**EXERCISE OBJECTIVE:** In the material below, find the line containing "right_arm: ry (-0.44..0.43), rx" and the line containing "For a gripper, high", then reproduce exactly both of them and every line between, and nothing else.

**STORED DATA:**

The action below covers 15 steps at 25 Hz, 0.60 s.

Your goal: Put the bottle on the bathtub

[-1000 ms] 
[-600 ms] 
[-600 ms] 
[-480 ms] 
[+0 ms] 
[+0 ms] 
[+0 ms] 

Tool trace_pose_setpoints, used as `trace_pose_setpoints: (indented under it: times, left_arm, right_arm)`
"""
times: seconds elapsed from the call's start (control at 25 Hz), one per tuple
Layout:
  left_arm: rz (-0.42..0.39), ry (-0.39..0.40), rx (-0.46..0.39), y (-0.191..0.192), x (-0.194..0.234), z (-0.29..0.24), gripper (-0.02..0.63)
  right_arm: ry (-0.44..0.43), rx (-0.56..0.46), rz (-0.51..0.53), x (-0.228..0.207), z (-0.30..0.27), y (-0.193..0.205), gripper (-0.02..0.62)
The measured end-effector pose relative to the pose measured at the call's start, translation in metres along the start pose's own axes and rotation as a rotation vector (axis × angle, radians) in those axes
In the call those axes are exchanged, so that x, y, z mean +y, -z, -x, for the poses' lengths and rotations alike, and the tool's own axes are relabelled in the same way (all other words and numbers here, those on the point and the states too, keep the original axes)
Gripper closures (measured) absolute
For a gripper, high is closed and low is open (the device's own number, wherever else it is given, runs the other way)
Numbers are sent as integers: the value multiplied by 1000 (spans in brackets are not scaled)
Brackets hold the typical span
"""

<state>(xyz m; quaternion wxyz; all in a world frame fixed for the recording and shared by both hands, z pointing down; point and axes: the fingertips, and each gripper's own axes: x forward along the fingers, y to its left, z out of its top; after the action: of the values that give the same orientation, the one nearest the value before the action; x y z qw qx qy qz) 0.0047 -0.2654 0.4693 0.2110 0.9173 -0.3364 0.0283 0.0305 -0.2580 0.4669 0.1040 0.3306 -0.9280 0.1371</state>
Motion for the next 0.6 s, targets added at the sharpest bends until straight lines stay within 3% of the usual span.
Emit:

**RESULT OF THIS EXERCISE:**
  right_arm: ry (-0.44..0.43), rx (-0.56..0.46), rz (-0.51..0.53), x (-0.228..0.207), z (-0.30..0.27), y (-0.193..0.205), gripper (-0.02..0.62)
The measured end-effector pose relative to the pose measured at the call's start, translation in metres along the start pose's own axes and rotation as a rotation vector (axis × angle, radians) in those axes
In the call those axes are exchanged, so that x, y, z mean +y, -z, -x, for the poses' lengths and rotations alike, and the tool's own axes are relabelled in the same way (all other words and numbers here, those on the point and the states too, keep the original axes)
Gripper closures (measured) absolute
For a gripper, high is closed and low is open (the device's own number, wherever else it is given, runs the other way)

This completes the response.